What this task involves:
A complete answer includes every line below with the word "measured".

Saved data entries
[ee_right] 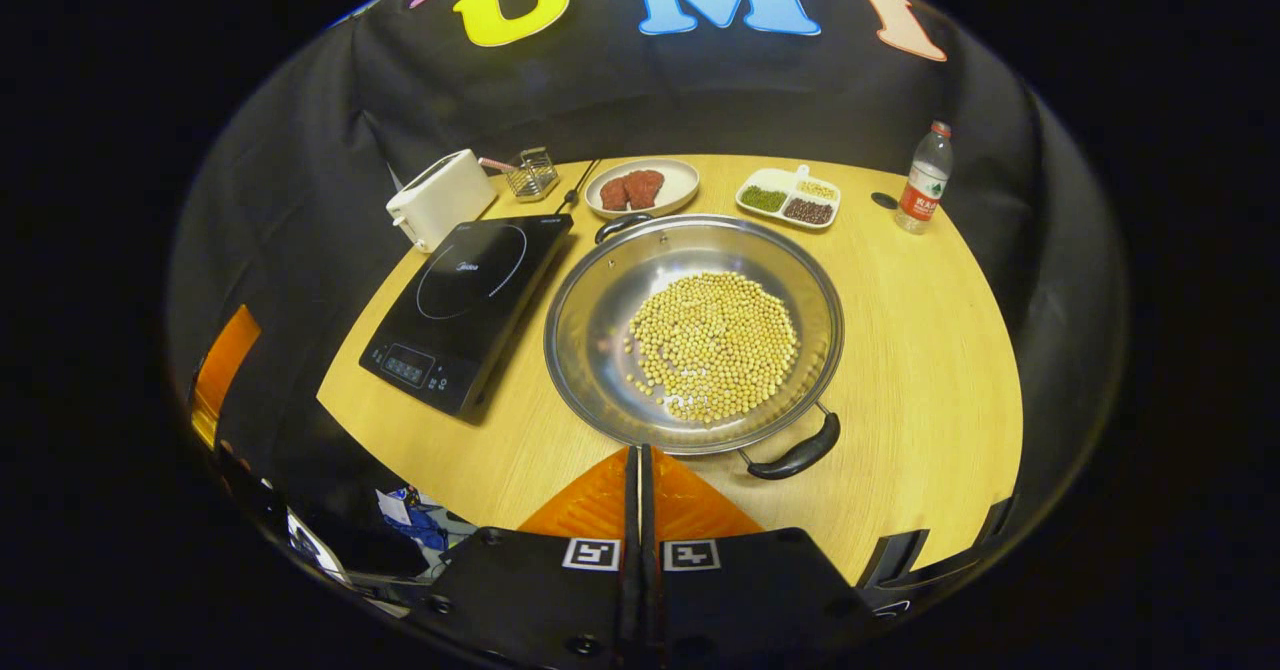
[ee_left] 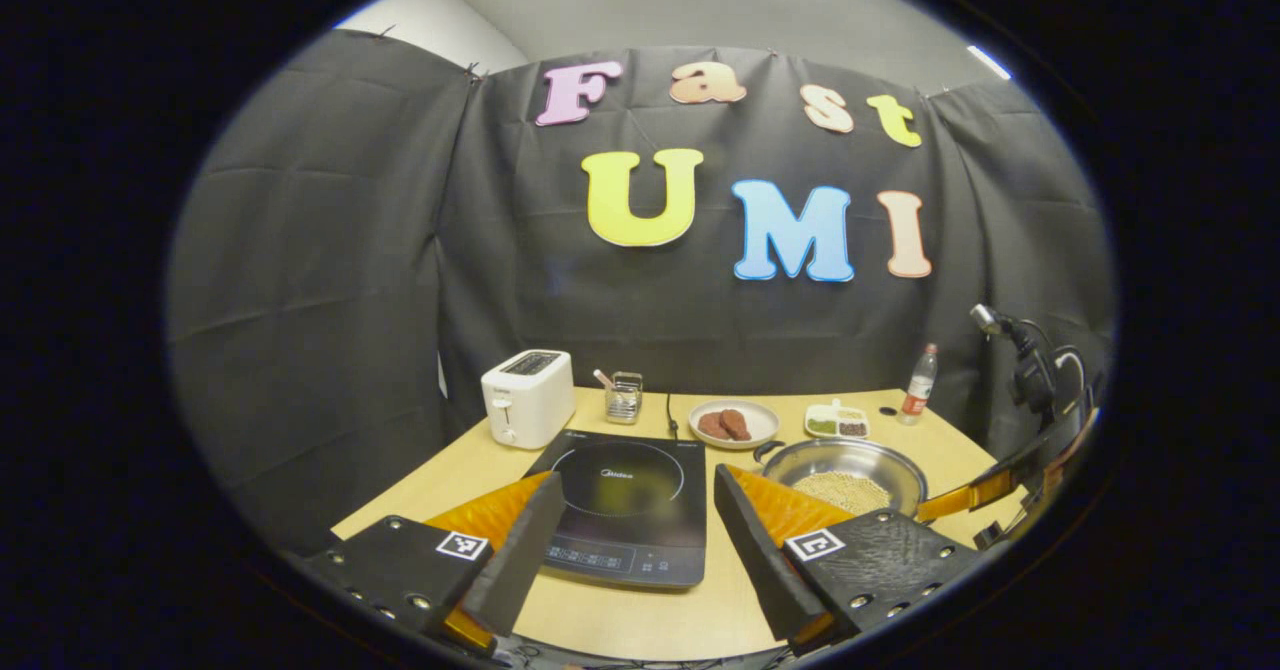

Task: First push the handle of the pot to place it horizontally, then grasp the pot with both hands and set it on the induction cooktop.

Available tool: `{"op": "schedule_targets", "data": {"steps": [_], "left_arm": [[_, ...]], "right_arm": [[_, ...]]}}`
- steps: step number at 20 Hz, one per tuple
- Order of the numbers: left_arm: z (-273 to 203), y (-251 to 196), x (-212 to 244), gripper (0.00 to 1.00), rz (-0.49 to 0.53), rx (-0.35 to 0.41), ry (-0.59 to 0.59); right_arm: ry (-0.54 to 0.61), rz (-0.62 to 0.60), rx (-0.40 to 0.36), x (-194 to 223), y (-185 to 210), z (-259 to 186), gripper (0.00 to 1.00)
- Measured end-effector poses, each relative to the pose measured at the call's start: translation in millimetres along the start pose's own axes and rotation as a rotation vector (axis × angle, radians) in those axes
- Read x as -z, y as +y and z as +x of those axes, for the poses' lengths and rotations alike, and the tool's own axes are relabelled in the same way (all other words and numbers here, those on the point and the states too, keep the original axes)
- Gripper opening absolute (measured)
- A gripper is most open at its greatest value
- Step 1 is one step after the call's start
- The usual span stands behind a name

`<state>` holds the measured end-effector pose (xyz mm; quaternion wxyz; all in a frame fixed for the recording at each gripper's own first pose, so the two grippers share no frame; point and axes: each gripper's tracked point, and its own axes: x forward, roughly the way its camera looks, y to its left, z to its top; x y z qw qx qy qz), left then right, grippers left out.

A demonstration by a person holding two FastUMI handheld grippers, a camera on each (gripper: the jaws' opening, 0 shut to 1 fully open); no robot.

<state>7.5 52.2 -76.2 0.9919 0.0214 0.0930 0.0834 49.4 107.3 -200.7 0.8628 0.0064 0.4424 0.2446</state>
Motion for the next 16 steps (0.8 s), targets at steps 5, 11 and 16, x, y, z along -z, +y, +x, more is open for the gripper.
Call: {"op": "schedule_targets", "data": {"steps": [5, 11, 16], "left_arm": [[3, -28, -2, 0.90, -0.006, -0.026, 0.033], [8, -66, -6, 0.90, 0.037, -0.033, 0.052], [14, -105, -1, 0.92, 0.037, -0.017, 0.076]], "right_arm": [[0.091, 0.008, -0.020, 22, -21, 29, 0.02], [0.135, -0.003, -0.045, 32, -40, 53, 0.02], [0.155, 0.007, -0.054, 36, -54, 62, 0.02]]}}
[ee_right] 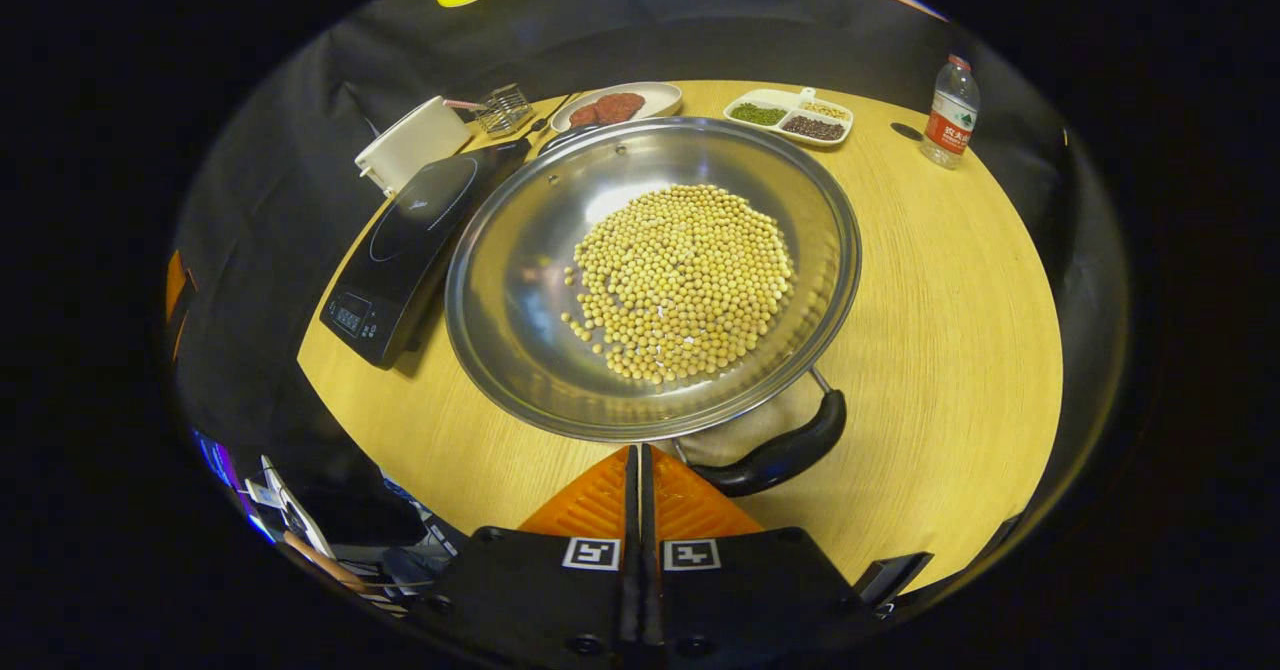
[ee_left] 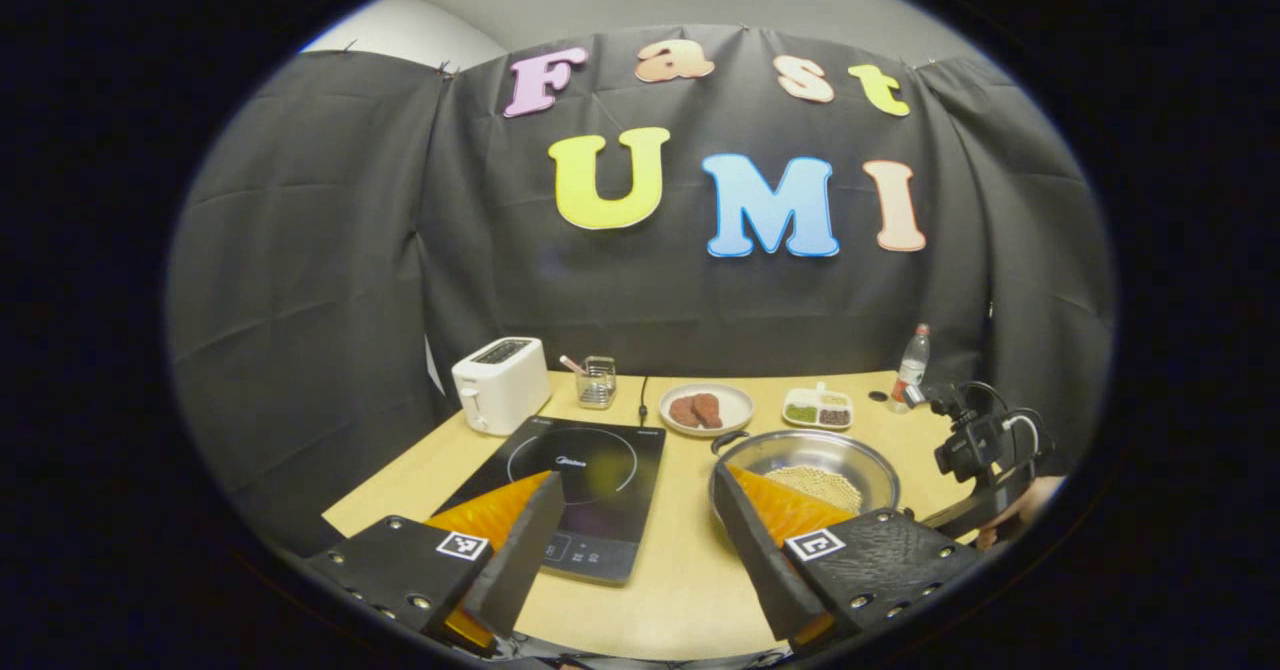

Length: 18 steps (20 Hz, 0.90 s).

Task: First push the handle of the pot to place it horizontally, then grasp the pot with both hands and set it on the induction cooktop.

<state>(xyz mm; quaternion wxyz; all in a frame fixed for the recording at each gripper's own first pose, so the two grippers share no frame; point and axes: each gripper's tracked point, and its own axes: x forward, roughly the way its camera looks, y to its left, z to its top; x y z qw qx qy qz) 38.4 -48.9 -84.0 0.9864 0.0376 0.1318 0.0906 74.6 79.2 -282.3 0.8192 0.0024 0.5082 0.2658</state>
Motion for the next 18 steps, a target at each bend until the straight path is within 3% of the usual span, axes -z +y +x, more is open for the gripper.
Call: {"op": "schedule_targets", "data": {"steps": [5, 18], "left_arm": [[14, -38, -2, 0.90, -0.006, 0.040, 0.009], [39, -70, -8, 0.92, -0.020, 0.027, 0.024]], "right_arm": [[-0.008, 0.000, -0.009, -4, -20, -5, 0.02], [-0.040, 0.041, 0.124, -33, -112, -7, 0.02]]}}
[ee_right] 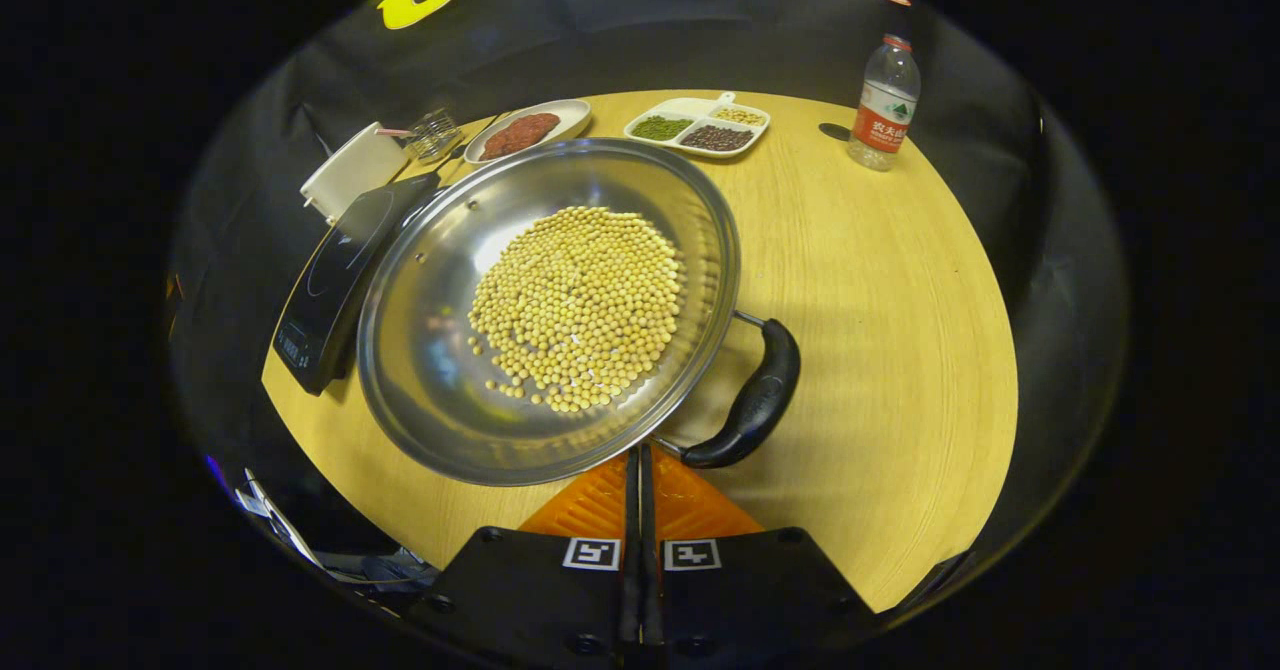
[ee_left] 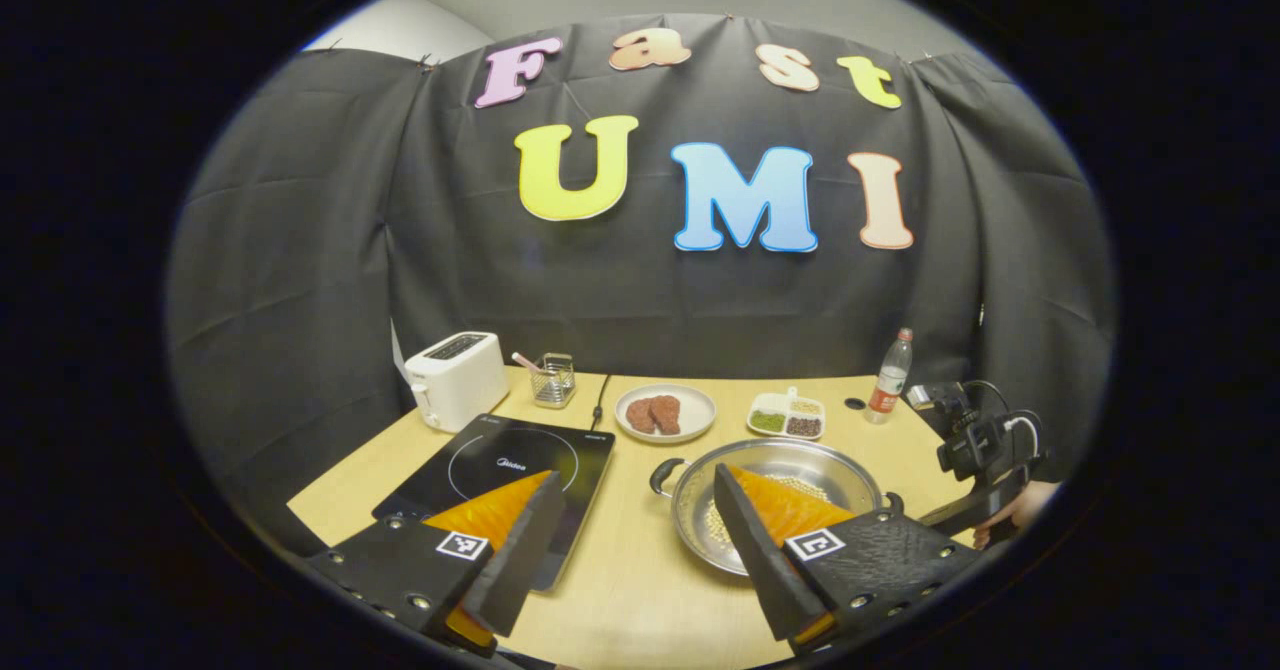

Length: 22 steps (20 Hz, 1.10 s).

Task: First push the handle of the pot to place it horizontally, then grasp the pot with both hands and set it on the induction cooktop.

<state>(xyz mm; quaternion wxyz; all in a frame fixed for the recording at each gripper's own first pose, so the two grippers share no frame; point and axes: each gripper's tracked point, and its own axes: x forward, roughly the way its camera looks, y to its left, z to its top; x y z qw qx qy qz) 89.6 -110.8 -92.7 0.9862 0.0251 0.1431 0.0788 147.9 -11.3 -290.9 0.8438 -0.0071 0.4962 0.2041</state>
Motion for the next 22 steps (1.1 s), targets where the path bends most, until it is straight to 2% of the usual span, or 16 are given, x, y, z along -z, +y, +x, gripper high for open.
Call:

Answer for the task:
- Measured end-effector poses, each relative to the pose measured at the call's start: translation in millimetres along the start pose's own axes and rotation as a rotation vector (axis × angle, radians) in those axes
- Gripper opening absolute (measured)
`<state>` holds the measured end-effector pose (xyz mm; quaternion wxyz; all in a frame fixed for the recording at each gripper's own first pose, so the two grippers share no frame; point and axes: each gripper's tracked point, and its own axes: x forward, roughly the way its camera looks, y to its left, z to its top; x y z qw qx qy qz), left then right, grippers left out.

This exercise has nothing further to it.